The lines and lettering looked a lot sharper after a quick rub with emery paper. Those letters are less than 1mm high. A very magnified, not well focussed photo.
The cannon is now mounted on a shiny acrylic/wood base. It reflects the underneath details. And has handles.
Thanks once again to Stuart Tankard, for using his fibre laser machine to accomplish the engraving. Stuart told me that he has done more jobs for me than he has done for himself. I call it “getting experience”.
And, WordPress has now improved its program to the point that captions cannot be added to photographs, and a title cannot be added to the post. Well done WordPress. (p.s. 16 June… captions and headings have reappeared. Hooray!)
I have been tearing out chunks of hair, and gnashing teeth because prints are failing due to loss of adhesion. And the problem has progressively worsened to the point that the failure rate is now 100%.
And I am thoroughly fed up with throwing bird’s nest conglomerations of PLA in the bin.
I have tried the following remedies…….
Varying the bed temperatures and extruder temperatures up and down. Various combinations and permutations.
Cleaning the bed after every print, with acetone and scraping.
Checking and rechecking the bed for level.
Replacing the extruder nozzle.
Changing the PLA to brand new stock.
Printing on a different part of the bed rather than the default centre.
Today, I searched the net for solutions, and I decided that I had tried all of them, EXCEPT, replacing the bed surface.
I have been using a 3M product, designed for 3D printing, designated 9080A. Today I RTFM. If you do not know what that stands for, try “Read the F’ing Manual”. So I RTFM’d.
It seems that 9080A is good only for 10 uses, then should be replaced. OK. Penny drop time. I have been using the printer for 18 months with the same 9080A sheet. Maybe 50 times?
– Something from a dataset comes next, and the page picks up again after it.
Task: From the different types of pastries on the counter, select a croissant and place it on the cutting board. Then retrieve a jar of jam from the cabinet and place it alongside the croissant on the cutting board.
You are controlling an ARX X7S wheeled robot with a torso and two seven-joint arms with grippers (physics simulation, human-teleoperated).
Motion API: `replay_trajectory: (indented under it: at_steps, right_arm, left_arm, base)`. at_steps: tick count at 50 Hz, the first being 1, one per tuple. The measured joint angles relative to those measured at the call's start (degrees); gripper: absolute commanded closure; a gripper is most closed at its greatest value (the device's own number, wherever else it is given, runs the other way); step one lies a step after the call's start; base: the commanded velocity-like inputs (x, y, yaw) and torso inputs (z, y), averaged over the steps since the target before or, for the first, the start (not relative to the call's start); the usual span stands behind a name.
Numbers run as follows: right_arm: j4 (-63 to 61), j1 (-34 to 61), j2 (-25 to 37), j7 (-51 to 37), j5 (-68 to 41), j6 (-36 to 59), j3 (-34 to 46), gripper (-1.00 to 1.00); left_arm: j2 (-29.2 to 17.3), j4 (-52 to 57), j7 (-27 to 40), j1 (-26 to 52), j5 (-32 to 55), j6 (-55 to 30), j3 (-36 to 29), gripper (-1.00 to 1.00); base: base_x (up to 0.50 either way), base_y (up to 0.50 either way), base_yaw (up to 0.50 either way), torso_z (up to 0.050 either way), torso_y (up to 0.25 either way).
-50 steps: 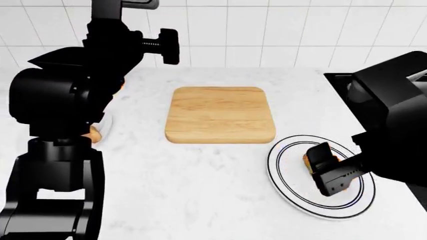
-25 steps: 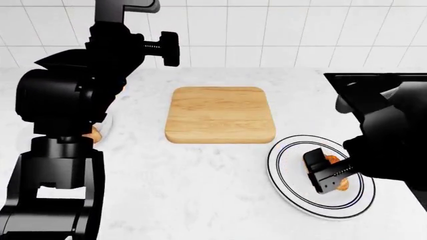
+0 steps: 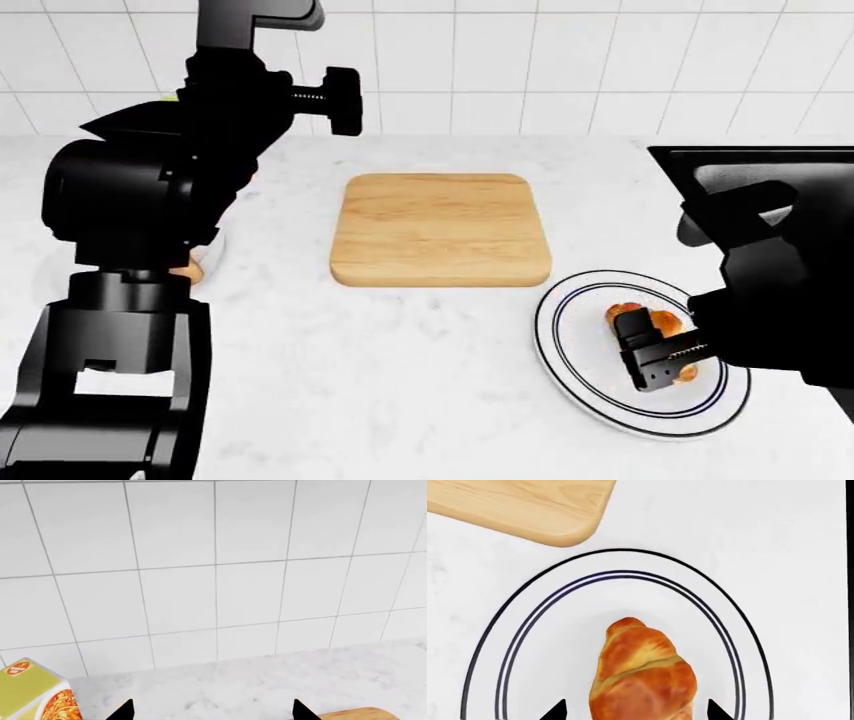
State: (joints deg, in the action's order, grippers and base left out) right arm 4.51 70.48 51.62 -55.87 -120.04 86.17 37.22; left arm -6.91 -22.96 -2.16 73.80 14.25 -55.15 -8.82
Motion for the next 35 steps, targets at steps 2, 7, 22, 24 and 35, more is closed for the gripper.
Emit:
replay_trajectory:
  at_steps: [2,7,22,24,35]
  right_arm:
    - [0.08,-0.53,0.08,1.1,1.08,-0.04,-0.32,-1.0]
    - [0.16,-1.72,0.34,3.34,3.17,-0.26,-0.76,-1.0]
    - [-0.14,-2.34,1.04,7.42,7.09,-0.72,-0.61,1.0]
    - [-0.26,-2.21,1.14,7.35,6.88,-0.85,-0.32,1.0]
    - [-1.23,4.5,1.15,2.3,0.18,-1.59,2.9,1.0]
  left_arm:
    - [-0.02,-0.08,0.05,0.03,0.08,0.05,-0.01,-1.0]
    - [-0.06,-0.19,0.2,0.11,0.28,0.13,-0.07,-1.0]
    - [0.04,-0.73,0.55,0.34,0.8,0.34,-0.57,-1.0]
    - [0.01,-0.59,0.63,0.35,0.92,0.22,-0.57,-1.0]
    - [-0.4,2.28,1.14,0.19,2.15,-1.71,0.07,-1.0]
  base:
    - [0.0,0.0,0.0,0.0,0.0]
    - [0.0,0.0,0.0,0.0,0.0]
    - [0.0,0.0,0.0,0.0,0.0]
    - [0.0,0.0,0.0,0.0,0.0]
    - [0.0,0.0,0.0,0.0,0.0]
Back to Amazon, order some more 9080A sheets. Meanwhile I will revert to the borosilicate glass sheet that was originally supplied with the printer.
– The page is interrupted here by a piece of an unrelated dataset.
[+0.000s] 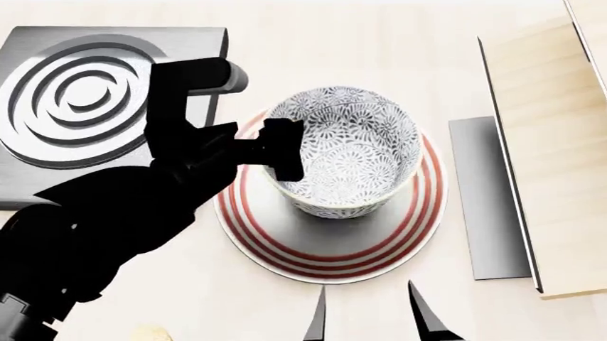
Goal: Pick up the akita bowl and put it on the plate.
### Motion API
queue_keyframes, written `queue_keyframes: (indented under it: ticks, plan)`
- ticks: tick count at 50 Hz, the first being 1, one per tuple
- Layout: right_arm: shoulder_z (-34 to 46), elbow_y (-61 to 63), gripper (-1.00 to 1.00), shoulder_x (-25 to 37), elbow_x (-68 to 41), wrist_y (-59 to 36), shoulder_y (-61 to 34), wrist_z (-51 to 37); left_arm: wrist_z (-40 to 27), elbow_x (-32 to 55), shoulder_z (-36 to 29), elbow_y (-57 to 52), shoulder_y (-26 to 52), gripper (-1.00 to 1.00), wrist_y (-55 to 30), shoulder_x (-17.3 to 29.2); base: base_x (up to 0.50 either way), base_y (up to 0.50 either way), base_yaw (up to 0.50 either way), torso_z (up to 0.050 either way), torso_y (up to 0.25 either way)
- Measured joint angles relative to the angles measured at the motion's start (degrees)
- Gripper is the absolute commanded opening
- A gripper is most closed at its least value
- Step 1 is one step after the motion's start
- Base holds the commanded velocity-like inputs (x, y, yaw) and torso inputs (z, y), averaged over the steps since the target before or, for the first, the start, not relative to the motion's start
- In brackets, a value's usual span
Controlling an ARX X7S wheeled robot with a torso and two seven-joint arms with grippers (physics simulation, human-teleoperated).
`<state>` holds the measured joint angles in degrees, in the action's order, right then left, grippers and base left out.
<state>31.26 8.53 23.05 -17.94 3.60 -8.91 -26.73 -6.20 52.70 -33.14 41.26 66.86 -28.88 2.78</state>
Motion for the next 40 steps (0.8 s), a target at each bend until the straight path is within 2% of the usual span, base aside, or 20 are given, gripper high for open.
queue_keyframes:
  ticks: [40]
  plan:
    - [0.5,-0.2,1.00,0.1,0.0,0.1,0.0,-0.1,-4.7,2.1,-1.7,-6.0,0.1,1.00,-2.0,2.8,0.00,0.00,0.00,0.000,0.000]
Well, 99% finished. I still intend to make sights, a base, and bumper components. But it now looks finished. A few pics.
It has a few differences from the first one of these which I finished for last Xmas. It has side platforms, handles for positioning the carriage on the slide, minor design changes in the rear wheel brackets, minor changes in the elevation wheel, and probably a few more that I cannot remember.
The explosive projectiles would never have been placed on the side platform. The noses contained impact sensitive detonators, and I doubt that the gunners would have risked them falling off.
The positioning gears work well, as does the elevating mechanism/gears, the elevation lock, the clutch and brake.
Oh yes, some fasteners for the rear platform too… And engraving text on the recoil tube cap, and the muzzle mouth. OK, 98% done.
Now, I am getting on with my next project too. Yes I will eventually finish the Armstrong RML cannon. But I am getting impatient to be doing something different, so I have started on the bronze version of the Ottoman bombard.
This PLA 3D printed breech is 230mm long, plus thread, and 107mm max. diameter. Still deciding whether to refine the design and print another. For one thing, the threaded section is constant diameter, whereas the original had a tapered thread. Yet to 3D print the barrel. It is 280mm long. That is a lot of plastic to burn out prior to bronze pouring. Maybe I should use transparent PLA in case the black dye (whatever it is) damages my burn out oven, or my lungs.
For another thing I have been unable to get my CAD program to convert the Ancient Arabic Script into vectors. But, I have been able to get V-Carve Pro to recognise them/
That is a tracing from the photograph. A couple of hours of effort doing the tracing. Then scanned the tracing, and imported the scan into V Carve. That worked, and I hope to remove 0.5mm of the muzzle bronze, leaving the raised script and stylised designs. V Carve predicts that will take 5 hours on the CNC mill!! Watch this space.